## Work item
Return the lines below that contain the word "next".
** Opening Data in this exercise block **
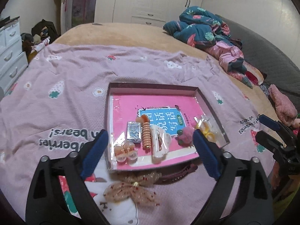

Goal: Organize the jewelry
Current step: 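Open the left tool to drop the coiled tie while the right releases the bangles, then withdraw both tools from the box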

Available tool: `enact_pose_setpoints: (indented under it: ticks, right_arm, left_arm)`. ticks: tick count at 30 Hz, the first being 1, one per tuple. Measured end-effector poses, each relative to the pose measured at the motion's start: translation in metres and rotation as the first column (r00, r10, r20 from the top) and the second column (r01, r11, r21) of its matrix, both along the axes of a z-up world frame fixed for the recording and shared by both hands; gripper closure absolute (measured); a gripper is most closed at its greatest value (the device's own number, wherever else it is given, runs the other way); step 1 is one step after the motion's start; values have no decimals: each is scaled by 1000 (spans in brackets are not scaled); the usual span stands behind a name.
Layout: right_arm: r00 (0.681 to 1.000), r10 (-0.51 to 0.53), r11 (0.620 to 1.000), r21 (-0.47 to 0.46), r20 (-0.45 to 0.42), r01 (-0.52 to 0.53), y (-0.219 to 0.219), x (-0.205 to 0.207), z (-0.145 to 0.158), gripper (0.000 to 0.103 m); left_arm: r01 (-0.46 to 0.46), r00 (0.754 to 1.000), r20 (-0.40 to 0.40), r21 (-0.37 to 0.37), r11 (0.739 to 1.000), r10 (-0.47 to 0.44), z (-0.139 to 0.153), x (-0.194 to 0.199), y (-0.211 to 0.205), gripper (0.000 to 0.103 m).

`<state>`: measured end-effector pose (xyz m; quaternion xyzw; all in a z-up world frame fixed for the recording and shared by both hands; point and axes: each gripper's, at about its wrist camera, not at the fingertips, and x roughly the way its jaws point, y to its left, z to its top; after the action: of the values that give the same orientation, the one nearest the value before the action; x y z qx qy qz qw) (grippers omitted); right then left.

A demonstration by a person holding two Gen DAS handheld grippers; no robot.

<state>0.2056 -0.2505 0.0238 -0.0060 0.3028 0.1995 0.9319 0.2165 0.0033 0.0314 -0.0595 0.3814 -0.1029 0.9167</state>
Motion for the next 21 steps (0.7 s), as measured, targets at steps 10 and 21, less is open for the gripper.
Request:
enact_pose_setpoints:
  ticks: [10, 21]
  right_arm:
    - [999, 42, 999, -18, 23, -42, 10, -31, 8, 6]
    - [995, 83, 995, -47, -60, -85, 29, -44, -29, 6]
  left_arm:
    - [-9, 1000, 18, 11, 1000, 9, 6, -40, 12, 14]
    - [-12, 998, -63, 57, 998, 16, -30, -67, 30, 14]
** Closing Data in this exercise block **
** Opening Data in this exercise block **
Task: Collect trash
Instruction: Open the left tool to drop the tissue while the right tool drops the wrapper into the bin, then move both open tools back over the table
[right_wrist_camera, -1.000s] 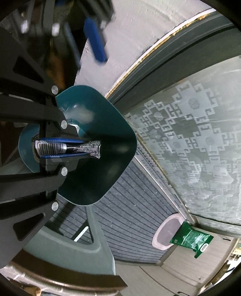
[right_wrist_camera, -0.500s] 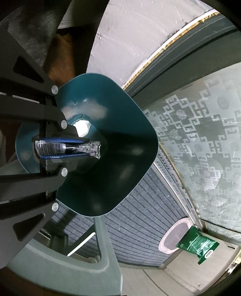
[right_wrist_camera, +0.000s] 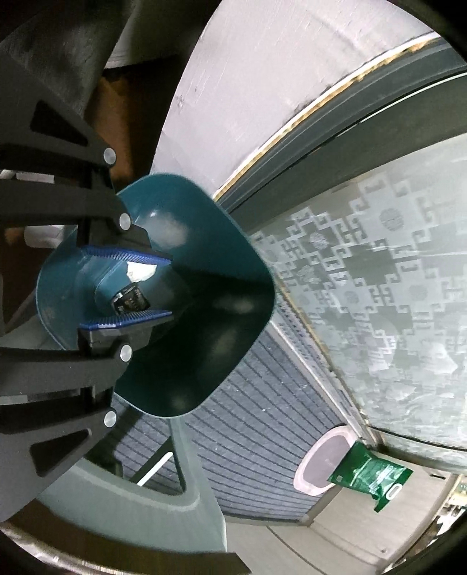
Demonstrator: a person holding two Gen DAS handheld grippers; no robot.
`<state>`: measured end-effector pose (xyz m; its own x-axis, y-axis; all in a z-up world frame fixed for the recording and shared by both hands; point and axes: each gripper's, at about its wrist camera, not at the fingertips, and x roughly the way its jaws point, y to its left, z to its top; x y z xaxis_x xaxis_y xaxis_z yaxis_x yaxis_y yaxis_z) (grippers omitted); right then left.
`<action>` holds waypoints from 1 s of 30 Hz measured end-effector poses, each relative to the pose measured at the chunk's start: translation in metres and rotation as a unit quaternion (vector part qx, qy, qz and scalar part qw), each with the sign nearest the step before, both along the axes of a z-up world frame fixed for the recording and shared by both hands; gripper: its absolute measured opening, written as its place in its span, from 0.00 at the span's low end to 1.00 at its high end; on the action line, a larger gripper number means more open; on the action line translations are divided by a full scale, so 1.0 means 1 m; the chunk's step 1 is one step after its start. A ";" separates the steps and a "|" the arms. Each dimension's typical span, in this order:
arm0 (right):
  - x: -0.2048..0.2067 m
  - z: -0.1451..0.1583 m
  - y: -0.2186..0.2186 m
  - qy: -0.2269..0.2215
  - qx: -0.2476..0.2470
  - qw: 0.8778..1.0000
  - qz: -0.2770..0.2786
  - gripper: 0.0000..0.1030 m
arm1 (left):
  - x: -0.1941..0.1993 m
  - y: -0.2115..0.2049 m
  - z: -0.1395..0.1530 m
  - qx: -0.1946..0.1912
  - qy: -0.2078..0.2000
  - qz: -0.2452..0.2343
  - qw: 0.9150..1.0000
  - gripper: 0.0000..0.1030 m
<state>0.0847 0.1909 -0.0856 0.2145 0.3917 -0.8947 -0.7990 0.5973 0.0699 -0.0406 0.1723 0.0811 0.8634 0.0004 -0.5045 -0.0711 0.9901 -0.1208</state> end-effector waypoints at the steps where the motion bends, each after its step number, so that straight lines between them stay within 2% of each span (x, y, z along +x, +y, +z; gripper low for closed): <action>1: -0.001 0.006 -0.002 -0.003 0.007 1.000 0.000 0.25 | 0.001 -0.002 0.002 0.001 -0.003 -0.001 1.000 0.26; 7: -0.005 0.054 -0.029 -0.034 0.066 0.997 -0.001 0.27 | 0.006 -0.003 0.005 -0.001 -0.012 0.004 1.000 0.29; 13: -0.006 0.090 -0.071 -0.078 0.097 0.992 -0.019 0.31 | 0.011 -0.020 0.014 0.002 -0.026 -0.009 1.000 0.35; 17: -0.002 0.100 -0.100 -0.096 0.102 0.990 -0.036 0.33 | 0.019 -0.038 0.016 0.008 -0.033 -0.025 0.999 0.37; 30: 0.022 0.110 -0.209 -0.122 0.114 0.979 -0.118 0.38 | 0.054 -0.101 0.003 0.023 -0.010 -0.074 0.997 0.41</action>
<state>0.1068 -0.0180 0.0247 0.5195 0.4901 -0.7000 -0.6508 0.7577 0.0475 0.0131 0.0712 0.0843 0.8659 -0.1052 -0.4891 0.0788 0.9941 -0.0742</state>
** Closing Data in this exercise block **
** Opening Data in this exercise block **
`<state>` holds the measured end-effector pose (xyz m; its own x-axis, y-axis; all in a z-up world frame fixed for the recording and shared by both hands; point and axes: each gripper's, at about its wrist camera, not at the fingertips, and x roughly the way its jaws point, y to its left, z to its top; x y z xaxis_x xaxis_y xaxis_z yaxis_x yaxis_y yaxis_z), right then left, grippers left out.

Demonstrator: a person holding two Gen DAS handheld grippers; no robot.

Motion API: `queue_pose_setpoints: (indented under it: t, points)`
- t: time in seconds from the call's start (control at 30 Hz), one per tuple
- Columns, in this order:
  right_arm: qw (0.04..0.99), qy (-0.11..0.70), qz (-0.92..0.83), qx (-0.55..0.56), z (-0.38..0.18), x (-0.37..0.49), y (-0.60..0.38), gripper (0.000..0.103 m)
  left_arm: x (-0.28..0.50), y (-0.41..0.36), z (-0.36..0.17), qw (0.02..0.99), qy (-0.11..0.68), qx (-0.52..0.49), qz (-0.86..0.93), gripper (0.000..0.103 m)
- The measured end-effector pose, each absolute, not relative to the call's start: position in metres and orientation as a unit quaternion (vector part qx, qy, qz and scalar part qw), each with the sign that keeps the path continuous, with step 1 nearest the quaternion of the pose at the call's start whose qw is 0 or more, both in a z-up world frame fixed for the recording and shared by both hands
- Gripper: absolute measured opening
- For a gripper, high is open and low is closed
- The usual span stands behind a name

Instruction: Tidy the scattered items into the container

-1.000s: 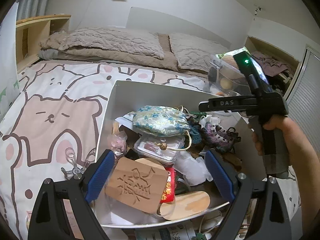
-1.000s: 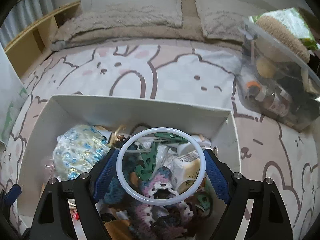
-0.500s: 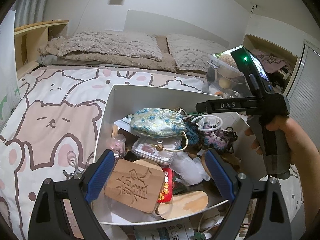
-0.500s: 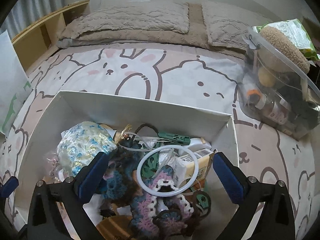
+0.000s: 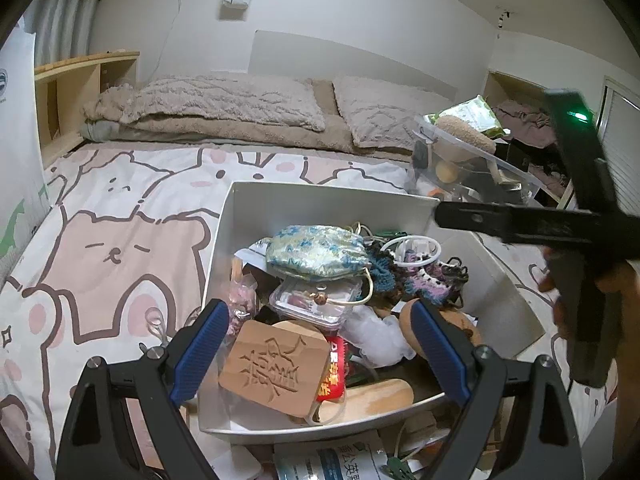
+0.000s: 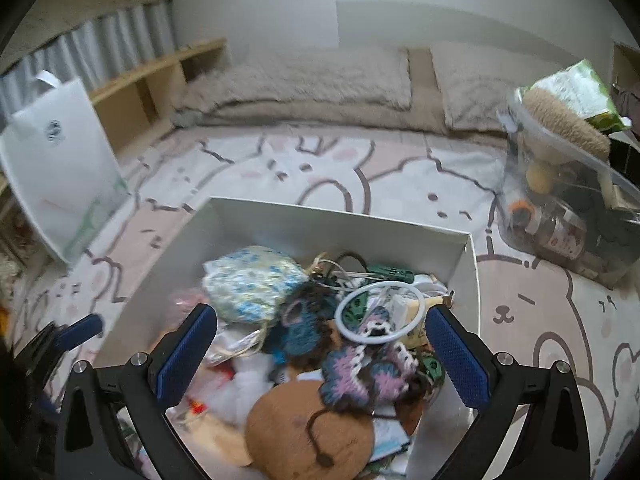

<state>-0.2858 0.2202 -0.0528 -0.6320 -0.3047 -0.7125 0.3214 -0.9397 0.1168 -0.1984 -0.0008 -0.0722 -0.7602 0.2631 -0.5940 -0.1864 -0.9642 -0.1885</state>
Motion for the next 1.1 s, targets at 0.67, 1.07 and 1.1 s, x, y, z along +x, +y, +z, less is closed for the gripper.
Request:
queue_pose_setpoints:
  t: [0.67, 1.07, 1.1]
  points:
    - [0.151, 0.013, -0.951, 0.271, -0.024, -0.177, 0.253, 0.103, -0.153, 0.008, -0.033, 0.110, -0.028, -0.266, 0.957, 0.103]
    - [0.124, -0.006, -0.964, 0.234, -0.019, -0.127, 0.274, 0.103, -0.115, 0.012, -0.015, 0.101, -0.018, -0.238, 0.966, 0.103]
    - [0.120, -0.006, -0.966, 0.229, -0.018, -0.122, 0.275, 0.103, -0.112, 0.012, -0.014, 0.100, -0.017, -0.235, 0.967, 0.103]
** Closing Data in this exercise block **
## Exercise answer
Motion for the next 21 steps (0.7 s), as measured, targets at steps 10 and 21, less is open for the gripper.
Motion for the next 1.1 s, targets at 0.67, 1.07 and 1.1 s, x, y, z along +x, +y, +z, less is closed for the gripper.

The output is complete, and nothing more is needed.